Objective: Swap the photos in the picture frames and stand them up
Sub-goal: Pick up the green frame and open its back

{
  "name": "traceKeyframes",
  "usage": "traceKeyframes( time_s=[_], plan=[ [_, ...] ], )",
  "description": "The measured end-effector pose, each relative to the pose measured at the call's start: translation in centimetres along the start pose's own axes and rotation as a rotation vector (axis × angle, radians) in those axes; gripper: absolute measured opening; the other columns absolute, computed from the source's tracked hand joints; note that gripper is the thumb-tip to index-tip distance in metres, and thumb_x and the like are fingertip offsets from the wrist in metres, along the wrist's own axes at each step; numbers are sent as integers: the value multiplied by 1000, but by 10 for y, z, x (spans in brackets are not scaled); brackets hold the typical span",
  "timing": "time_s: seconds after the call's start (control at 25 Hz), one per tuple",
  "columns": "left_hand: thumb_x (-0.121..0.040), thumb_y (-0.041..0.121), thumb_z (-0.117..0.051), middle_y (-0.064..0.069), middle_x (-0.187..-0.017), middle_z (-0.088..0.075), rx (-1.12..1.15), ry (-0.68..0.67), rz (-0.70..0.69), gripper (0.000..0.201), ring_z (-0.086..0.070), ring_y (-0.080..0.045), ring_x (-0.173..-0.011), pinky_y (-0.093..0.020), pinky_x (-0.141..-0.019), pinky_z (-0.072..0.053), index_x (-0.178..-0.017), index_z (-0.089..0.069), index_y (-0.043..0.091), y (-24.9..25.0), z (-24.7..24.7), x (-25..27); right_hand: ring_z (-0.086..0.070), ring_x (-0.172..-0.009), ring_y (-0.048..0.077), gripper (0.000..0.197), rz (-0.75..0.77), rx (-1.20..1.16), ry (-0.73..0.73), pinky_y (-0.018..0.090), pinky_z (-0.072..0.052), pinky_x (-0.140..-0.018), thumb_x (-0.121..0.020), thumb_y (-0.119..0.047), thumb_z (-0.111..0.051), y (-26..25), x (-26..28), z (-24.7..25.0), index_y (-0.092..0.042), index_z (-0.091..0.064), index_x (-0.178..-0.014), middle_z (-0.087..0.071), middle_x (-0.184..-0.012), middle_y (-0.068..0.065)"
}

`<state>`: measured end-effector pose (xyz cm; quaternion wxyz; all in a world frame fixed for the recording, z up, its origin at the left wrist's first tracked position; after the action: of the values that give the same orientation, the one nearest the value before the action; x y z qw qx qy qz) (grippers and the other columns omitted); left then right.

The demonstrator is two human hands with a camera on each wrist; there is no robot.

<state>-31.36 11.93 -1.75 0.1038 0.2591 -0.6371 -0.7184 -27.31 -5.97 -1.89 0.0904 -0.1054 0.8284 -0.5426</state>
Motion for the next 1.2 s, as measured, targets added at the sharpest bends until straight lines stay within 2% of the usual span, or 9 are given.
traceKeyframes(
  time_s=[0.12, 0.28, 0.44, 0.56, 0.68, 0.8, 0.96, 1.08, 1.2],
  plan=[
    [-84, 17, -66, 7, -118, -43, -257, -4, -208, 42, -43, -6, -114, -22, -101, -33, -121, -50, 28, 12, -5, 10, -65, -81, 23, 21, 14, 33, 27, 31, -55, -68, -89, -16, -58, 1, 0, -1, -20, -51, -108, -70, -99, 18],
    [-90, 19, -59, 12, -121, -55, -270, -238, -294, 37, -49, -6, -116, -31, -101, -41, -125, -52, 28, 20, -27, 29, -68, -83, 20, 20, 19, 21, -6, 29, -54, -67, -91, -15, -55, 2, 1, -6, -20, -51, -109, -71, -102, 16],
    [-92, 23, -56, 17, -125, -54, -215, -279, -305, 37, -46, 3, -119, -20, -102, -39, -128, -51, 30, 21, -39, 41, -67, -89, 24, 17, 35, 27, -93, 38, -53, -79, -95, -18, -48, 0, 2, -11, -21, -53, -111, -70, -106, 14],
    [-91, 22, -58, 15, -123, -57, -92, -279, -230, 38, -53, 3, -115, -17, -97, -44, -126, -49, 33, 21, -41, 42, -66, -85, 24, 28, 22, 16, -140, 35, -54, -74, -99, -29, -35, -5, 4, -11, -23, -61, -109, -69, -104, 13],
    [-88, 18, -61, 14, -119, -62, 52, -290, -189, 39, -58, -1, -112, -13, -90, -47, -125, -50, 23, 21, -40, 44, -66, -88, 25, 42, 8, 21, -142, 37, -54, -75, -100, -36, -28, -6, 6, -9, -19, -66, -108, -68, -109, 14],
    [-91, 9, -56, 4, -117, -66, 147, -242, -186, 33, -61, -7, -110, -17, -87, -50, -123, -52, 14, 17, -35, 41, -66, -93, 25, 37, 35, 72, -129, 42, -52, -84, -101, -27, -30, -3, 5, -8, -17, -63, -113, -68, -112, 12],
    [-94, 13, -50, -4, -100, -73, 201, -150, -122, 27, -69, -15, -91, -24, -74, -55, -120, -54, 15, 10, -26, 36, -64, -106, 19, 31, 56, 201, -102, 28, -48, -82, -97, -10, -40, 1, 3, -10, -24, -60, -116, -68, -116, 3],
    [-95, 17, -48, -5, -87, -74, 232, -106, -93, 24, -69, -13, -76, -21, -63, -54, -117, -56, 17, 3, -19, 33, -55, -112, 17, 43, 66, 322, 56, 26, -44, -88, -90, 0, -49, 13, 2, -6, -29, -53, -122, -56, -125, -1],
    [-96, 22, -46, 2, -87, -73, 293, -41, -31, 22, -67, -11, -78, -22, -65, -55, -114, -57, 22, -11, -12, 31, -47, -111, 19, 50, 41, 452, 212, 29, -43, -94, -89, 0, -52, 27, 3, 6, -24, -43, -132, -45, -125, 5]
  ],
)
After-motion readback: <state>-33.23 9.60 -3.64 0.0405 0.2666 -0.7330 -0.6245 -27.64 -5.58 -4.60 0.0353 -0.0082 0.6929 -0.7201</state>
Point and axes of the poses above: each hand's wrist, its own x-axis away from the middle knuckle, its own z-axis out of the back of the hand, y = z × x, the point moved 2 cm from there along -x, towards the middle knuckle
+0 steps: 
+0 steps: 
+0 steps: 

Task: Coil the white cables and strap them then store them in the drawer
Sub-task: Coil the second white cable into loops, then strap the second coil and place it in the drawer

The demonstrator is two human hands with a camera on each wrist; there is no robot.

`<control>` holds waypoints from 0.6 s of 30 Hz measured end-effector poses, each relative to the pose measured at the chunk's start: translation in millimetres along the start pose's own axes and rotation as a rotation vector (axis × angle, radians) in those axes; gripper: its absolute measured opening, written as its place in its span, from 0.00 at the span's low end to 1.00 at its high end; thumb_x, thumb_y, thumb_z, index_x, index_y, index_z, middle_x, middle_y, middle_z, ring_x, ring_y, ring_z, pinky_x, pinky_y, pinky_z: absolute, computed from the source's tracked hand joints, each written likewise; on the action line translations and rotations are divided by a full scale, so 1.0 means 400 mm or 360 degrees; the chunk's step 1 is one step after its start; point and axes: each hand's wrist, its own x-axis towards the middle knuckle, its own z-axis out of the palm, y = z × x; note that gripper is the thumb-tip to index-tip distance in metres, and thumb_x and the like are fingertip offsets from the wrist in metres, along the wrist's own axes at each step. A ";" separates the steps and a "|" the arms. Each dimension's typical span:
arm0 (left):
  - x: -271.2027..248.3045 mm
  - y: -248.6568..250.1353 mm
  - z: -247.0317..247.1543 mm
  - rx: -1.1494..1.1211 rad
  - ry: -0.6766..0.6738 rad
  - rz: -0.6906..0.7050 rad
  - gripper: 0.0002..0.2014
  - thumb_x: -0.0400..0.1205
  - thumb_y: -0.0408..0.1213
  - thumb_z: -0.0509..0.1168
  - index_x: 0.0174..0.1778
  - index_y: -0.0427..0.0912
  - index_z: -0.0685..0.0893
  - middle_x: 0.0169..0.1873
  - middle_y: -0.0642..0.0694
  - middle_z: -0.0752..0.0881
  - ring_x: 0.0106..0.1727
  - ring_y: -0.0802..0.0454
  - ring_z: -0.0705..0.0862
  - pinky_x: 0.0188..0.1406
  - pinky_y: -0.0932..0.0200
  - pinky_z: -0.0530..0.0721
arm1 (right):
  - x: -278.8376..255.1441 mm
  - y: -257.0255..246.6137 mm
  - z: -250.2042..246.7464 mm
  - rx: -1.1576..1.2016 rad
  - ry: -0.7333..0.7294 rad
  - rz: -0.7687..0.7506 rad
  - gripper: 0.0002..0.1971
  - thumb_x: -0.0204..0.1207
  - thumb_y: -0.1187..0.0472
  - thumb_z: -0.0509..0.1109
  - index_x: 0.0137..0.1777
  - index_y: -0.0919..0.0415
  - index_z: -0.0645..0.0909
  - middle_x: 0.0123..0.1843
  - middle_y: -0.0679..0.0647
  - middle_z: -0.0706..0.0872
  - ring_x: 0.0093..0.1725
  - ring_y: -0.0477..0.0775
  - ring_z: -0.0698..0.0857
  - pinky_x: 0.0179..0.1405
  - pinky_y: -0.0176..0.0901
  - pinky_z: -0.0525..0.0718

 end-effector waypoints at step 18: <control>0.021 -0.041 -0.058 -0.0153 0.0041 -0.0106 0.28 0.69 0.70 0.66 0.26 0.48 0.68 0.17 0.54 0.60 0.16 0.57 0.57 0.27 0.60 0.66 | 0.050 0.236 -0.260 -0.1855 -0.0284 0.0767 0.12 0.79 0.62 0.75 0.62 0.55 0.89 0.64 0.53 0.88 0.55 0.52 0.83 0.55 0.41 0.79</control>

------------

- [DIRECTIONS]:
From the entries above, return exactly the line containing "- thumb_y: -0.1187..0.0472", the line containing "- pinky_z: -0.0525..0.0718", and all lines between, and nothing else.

- [RESULT OF THIS TASK]:
  - thumb_y: -0.1187..0.0472
  - thumb_z: -0.0509..0.1109
  - index_x: 0.0137..0.1777
  - index_y: -0.0919..0.0415
  - index_z: -0.0645..0.0909
  - middle_x: 0.0123..0.1843
  - middle_y: -0.0679..0.0647
  - middle_z: -0.0706..0.0872
  - ring_x: 0.0093..0.1725
  - ring_y: -0.0477..0.0775
  - ring_z: -0.0698..0.0857
  - pinky_x: 0.0179..0.1405
  - pinky_y: -0.0176..0.0901
  - pinky_z: -0.0525..0.0718

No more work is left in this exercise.